Russia could have problems with British visas, too. According to reports in London, “super-rich Russians could be stripped of their British visas as part of a Home Office review into the applications it approved over the past decade.” These visas are a way for wealthy Russians to “fast-track” their residency and citizenship in Britain, says The Daily Telegraph.
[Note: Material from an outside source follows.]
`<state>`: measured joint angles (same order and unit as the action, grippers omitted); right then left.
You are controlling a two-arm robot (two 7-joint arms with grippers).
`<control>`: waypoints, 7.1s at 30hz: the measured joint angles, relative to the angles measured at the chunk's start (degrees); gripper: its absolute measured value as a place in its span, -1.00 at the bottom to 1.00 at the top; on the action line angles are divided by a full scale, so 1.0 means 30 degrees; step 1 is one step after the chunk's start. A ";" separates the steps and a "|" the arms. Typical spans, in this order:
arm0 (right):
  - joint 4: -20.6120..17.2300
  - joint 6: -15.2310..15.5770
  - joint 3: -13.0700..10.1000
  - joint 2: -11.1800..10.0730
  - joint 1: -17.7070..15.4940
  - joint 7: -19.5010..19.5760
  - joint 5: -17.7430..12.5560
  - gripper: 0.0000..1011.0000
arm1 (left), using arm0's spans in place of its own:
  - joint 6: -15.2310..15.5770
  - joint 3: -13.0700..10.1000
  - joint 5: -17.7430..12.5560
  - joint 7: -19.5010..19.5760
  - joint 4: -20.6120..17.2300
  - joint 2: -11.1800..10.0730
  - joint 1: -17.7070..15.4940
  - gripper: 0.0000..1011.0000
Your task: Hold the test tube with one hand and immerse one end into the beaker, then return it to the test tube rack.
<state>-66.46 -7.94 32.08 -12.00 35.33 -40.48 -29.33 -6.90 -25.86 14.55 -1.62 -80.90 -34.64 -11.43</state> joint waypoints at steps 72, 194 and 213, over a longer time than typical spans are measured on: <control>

The review could affect hundreds of people.

Cool it on the patriotism, guys 🏫

Vladimir Putin’s cabinet is reportedly withholding its support for legislation drafted by several members of United Russia, the country’s ruling political party, that would double down on so-called “patriotic education.” According to the government, the draft law’s language is still too vague and what isn’t merely duplicates existing classroom norms. “Patriotic education” and “military-patriotic education” are both already part of Russia’s school curriculums.

Moscow's trash uprisings 🚮

Since early 2018, the people of Volokolamsk have been organizing protests against a local trash dump that has been spewing noxious fumes into their city, located just outside Moscow. The demonstrations against the “Yadrovo” local landfill got especially tense in mid-March, when dozens of school children in the area fell ill and needed medical attention, apparently due to the effects of air pollution leaked by the garbage dump. After an embarrassing confrontation with angry parents at a local hospital, the head of the Volokolamsk district government was fired, and regional officials promised to close the landfill and end the health crisis within the next few months. The “Yadrovo” dump isn’t the Moscow region’s only controversial landfill, however, and there are several other “garbage riots” simmering in towns outside the city.

🙅‍♂️ Moscow ain't getting no help from Tver

As Moscow authorities look for alternative places to dump the region’s enormous waste, officials in Tver say they don’t want any of the capital’s garbage. Tver Governor Igor Rudenya said at a meeting of his cabinet on Tuesday that Tver won't accept trash from any other regions. “It’s a matter of our ecological security and the future of our territory,” he explained. Beginning in 2019, all the region’s landfills will be managed by the regional government.

Why is this suddenly such a crisis? In 2017, acting on presidential orders, the Moscow region shut down four waste processing centers. In the past five years, the region has closed 24 of its 39 landfills. Regional officials have also refused to open new garbage dumps. Why? Popular unrest has erupted in towns surrounding Moscow, growing particularly tense in Volokolamsk, where locals have protested against the “Yadrovo” landfill. The authorities have promised to “modernize” the facility to cut down on the noxious fumes it is currently leaking into the air.

📈📉 State officials aren't on the same page

Andrey Vikharev, the acting head of the Volokolamsk district, went off script on Thursday, announcing that the local “Yadrovo” landfill has released a new burst of gas into the air, sending hydrogen sulfide levels 12 times above what's considered safe. The Emergency Situations Ministry promptly clarified that it hasn’t recorded any new excesses of harmful gases in the area. Vikharev previously told the public that emissions could continue until the officials can install a forced gas recovery system at the landfill. That work is expected to take until at least June 15.

🔕 False alarm

Earlier this week, the Emergency Situations Ministry warned that low winds could lead to bad air quality conditions in the Moscow region. The ministry initially published the information as an “emergency warning,” which it later blamed on a technical error. Since March 22, schools in Volokolamsk have opened two hours later than normal because of air pollution that sent dozens of children to the hospital in mid-March.